• TASK REQUIREMENTS
Restate the data below word for word, leaving nothing out.

Items listed in a dataset
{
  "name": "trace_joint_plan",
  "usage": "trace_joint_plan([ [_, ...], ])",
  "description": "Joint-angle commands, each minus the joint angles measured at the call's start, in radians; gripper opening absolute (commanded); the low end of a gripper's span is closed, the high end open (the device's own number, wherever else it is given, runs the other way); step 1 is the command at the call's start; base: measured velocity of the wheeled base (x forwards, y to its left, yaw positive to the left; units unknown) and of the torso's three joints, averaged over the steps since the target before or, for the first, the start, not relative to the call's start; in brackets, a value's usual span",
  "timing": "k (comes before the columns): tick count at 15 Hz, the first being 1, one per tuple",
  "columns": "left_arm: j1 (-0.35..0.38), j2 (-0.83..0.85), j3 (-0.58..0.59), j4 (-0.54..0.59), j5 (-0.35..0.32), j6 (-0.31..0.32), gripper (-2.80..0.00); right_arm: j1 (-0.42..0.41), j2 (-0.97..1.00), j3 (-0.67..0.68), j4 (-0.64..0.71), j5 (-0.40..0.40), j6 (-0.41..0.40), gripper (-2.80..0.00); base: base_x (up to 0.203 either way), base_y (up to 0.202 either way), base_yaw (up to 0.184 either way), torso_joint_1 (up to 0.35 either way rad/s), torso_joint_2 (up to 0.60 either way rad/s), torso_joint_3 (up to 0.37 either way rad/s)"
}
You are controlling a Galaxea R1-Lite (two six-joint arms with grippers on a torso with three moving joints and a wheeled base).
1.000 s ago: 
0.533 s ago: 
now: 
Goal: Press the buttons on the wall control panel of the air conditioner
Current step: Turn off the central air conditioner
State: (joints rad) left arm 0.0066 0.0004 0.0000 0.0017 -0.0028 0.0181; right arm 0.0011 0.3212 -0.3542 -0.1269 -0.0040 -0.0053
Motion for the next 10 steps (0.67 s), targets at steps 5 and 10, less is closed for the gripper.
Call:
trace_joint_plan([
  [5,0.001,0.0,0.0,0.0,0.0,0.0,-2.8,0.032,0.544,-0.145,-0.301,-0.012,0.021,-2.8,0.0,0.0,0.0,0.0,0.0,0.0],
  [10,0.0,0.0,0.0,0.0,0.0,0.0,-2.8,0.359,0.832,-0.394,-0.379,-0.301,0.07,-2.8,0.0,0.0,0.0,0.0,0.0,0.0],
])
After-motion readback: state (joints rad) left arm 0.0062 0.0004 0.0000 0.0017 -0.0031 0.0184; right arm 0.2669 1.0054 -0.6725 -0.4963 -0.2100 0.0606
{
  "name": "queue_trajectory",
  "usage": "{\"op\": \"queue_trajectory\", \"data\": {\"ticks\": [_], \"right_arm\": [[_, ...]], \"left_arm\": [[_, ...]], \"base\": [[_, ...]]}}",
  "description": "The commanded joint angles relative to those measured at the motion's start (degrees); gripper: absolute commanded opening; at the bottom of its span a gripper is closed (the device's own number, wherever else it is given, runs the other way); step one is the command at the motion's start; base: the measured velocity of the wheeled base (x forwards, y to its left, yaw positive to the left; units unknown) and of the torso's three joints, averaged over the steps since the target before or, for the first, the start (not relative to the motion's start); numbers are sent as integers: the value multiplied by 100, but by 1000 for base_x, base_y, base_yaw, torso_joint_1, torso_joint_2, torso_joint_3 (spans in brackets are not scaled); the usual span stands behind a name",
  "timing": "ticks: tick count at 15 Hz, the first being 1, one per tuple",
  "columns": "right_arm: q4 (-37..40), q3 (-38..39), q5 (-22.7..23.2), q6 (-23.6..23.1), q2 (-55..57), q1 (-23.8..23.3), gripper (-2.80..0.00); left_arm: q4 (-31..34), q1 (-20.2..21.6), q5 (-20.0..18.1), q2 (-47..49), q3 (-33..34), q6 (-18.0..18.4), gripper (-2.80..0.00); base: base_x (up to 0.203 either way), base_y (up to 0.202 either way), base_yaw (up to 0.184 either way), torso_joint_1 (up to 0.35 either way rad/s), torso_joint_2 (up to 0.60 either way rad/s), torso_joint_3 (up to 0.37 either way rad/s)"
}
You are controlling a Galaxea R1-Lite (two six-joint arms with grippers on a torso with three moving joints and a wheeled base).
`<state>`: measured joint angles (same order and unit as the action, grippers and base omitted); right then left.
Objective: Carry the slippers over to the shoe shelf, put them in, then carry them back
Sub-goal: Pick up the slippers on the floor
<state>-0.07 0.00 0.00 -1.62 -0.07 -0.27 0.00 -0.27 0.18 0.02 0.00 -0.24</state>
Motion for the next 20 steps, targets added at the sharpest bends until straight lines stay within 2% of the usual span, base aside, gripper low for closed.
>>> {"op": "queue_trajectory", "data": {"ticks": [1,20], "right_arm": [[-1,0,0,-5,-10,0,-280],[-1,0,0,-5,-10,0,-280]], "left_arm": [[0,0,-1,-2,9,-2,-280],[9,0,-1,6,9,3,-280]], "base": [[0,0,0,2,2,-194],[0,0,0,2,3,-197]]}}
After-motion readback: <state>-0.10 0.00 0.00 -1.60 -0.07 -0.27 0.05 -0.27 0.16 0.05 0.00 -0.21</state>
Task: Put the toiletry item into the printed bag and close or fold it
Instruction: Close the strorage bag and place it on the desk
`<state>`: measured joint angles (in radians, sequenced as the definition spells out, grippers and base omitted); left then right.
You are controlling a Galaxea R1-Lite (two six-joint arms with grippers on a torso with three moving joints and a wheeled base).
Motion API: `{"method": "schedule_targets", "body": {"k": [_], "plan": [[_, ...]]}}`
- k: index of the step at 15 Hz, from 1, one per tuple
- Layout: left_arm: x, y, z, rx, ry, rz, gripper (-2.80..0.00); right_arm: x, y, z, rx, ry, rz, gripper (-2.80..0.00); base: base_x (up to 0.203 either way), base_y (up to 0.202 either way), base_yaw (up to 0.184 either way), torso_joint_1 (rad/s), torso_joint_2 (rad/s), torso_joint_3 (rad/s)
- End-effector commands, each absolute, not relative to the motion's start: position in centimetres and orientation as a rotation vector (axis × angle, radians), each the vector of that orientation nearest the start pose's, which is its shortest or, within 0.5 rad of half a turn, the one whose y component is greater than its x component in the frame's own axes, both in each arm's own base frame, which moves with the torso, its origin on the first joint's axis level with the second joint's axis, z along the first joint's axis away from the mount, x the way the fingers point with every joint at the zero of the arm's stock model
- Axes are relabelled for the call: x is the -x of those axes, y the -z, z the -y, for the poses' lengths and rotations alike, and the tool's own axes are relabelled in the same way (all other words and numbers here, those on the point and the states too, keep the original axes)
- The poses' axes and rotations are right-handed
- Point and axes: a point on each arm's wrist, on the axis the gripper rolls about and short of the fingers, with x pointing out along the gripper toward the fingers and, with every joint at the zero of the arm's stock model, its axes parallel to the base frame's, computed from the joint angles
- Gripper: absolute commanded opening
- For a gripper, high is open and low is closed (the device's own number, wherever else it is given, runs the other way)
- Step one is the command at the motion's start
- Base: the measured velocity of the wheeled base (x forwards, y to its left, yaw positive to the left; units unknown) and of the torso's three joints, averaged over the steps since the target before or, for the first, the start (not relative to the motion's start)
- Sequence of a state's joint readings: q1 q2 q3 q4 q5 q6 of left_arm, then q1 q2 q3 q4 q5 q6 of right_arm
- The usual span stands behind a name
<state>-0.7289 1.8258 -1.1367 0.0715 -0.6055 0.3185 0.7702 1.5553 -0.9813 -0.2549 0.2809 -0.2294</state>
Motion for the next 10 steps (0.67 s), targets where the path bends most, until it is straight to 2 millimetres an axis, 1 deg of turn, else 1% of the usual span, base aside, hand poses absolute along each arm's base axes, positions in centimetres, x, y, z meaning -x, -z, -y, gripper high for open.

• RESPONSE TO THE EXERCISE
{
  "name": "trace_joint_plan",
  "usage": "trace_joint_plan([ [_, ...], ])",
  "description": "Joint-angle commands, each minus the joint angles measured at the call's start, in radians; gripper opening absolute (commanded); the low end of a gripper's span is closed, the high end open (the device's own number, wherever else it is given, runs the other way); step 1 is the command at the call's start; base: measured velocity of the wheeled base (x forwards, y to its left, yaw positive to the left; units unknown) and of the torso's three joints, averaged over the steps since the target before or, for the first, the start, not relative to the call's start; in brackets, a value's usual span",
  "timing": "k (comes before the columns): tick count at 15 Hz, the first being 1, one per tuple",
  "columns": "left_arm: j1 (-0.35..0.38), j2 (-0.83..0.85), j3 (-0.58..0.59), j4 (-0.54..0.59), j5 (-0.35..0.32), j6 (-0.31..0.32), gripper (-2.80..0.00); right_arm: j1 (-0.42..0.41), j2 (-0.97..1.00), j3 (-0.67..0.68), j4 (-0.64..0.71), j5 (-0.40..0.40), j6 (-0.41..0.40), gripper (-2.80..0.00); base: base_x (up to 0.203 either way), base_y (up to 0.202 either way), base_yaw (up to 0.184 either way), torso_joint_1 (up to 0.35 either way rad/s), torso_joint_2 (up to 0.60 either way rad/s), torso_joint_3 (up to 0.37 either way rad/s)"
}
You are controlling a Galaxea R1-Lite (two six-joint arms with grippers on a torso with three moving joints and a wheeled base).
1.000 s ago: 
0.533 s ago: 
now: 
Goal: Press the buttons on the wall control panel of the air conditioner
Current step: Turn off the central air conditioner
State: (joints rad) left arm 0.0066 0.0004 0.0000 0.0017 -0.0028 0.0181; right arm 0.0011 0.3212 -0.3542 -0.1269 -0.0040 -0.0053
Motion for the next 10 steps (0.67 s), targets at steps 5 and 10, less is closed for the gripper.
Call:
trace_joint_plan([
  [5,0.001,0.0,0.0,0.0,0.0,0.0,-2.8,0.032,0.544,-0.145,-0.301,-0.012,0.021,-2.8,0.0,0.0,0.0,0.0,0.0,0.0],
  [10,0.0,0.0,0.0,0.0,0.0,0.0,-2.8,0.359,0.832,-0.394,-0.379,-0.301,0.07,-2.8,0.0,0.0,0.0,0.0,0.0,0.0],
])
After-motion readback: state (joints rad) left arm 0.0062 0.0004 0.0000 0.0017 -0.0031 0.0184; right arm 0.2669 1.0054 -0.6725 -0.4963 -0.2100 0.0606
{
  "name": "queue_trajectory",
  "usage": "{\"op\": \"queue_trajectory\", \"data\": {\"ticks\": [_], \"right_arm\": [[_, ...]], \"left_arm\": [[_, ...]], \"base\": [[_, ...]]}}",
  "description": "The commanded joint angles relative to those measured at the motion's start (degrees); gripper: absolute commanded opening; at the bottom of its span a gripper is closed (the device's own number, wherever else it is given, runs the other way); step one is the command at the motion's start; base: the measured velocity of the wheeled base (x forwards, y to its left, yaw positive to the left; units unknown) and of the torso's three joints, averaged over the steps since the target before or, for the first, the start (not relative to the motion's start); numbers are sent as integers: the value multiplied by 100, but by 1000 for base_x, base_y, base_yaw, torso_joint_1, torso_joint_2, torso_joint_3 (spans in brackets are not scaled); the usual span stands behind a name",
  "timing": "ticks: tick count at 15 Hz, the first being 1, one per tuple",
  "columns": "right_arm: q4 (-37..40), q3 (-38..39), q5 (-22.7..23.2), q6 (-23.6..23.1), q2 (-55..57), q1 (-23.8..23.3), gripper (-2.80..0.00); left_arm: q4 (-31..34), q1 (-20.2..21.6), q5 (-20.0..18.1), q2 (-47..49), q3 (-33..34), q6 (-18.0..18.4), gripper (-2.80..0.00); base: base_x (up to 0.203 either way), base_y (up to 0.202 either way), base_yaw (up to 0.184 either way), torso_joint_1 (up to 0.35 either way rad/s), torso_joint_2 (up to 0.60 either way rad/s), torso_joint_3 (up to 0.37 either way rad/s)"
}
You are controlling a Galaxea R1-Lite (two six-joint arms with grippers on a torso with three moving joints and a wheeled base).
`<state>`: measured joint angles (same order and unit as the action, grippers and base omitted); right then left.
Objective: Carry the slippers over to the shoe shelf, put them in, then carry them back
Sub-goal: Pick up the slippers on the floor
<state>-0.07 0.00 0.00 -1.62 -0.07 -0.27 0.00 -0.27 0.18 0.02 0.00 -0.24</state>
Motion for the next 20 steps, targets added at the sharpest bends until straight lines stay within 2% of the usual span, base aside, gripper low for closed.
>>> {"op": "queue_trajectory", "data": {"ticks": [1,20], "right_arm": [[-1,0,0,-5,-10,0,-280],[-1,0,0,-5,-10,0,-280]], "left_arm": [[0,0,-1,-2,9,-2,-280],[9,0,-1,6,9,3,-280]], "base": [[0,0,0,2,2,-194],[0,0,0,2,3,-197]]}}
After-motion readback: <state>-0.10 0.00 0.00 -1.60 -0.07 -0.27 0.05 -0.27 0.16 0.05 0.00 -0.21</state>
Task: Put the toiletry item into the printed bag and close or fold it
Instruction: Close the strorage bag and place it on the desk
`<state>`: measured joint angles (in radians, sequenced as the definition spells out, grippers and base omitted); left then right.
You are controlling a Galaxea R1-Lite (two six-joint arms with grippers on a torso with three moving joints and a wheeled base).
Motion API: `{"method": "schedule_targets", "body": {"k": [_], "plan": [[_, ...]]}}`
- k: index of the step at 15 Hz, from 1, one per tuple
- Layout: left_arm: x, y, z, rx, ry, rz, gripper (-2.80..0.00); right_arm: x, y, z, rx, ry, rz, gripper (-2.80..0.00); base: base_x (up to 0.203 either way), base_y (up to 0.202 either way), base_yaw (up to 0.184 either way), torso_joint_1 (rad/s), torso_joint_2 (rad/s), torso_joint_3 (rad/s)
- End-effector commands, each absolute, not relative to the motion's start: position in centimetres and orientation as a rotation vector (axis × angle, radians), each the vector of that orientation nearest the start pose's, which is its shortest or, within 0.5 rad of half a turn, the one whose y component is greater than its x component in the frame's own axes, both in each arm's own base frame, which moves with the torso, its origin on the first joint's axis level with the second joint's axis, z along the first joint's axis away from the mount, x the way the fingers point with every joint at the zero of the arm's stock model
- Axes are relabelled for the call: x is the -x of those axes, y the -z, z the -y, for the poses' lengths and rotations alike, and the tool's own axes are relabelled in the same way (all other words and numbers here, those on the point and the states too, keep the original axes)
- The poses' axes and rotations are right-handed
- Point and axes: a point on each arm's wrist, on the axis the gripper rolls about and short of the fingers, with x pointing out along the gripper toward the fingers and, with every joint at the zero of the arm's stock model, its axes parallel to the base frame's, computed from the joint angles
- Gripper: absolute commanded opening
- For a gripper, high is open and low is closed (the device's own number, wherever else it is given, runs the other way)
- Step one is the command at the motion's start
- Base: the measured velocity of the wheeled base (x forwards, y to its left, yaw positive to the left; units unknown) and of the torso's three joints, averaged over the steps since the target before or, for the first, the start (not relative to the motion's start)
- Sequence of a state's joint readings: q1 q2 q3 q4 q5 q6 of left_arm, then q1 q2 q3 q4 q5 q6 of right_arm
- The usual span stands behind a name
<state>-0.7289 1.8258 -1.1367 0.0715 -0.6055 0.3185 0.7702 1.5553 -0.9813 -0.2549 0.2809 -0.2294</state>
Motion for the next 10 steps (0.67 s), targets where the path bends most, until it is straight to 2 millimetres an axis, 1 deg of turn, else 1% of the usual span, base aside, hand poses absolute along each arm's base axes, positions in centimetres, x, y, z meaning -x, -z, -y, gripper high for open.

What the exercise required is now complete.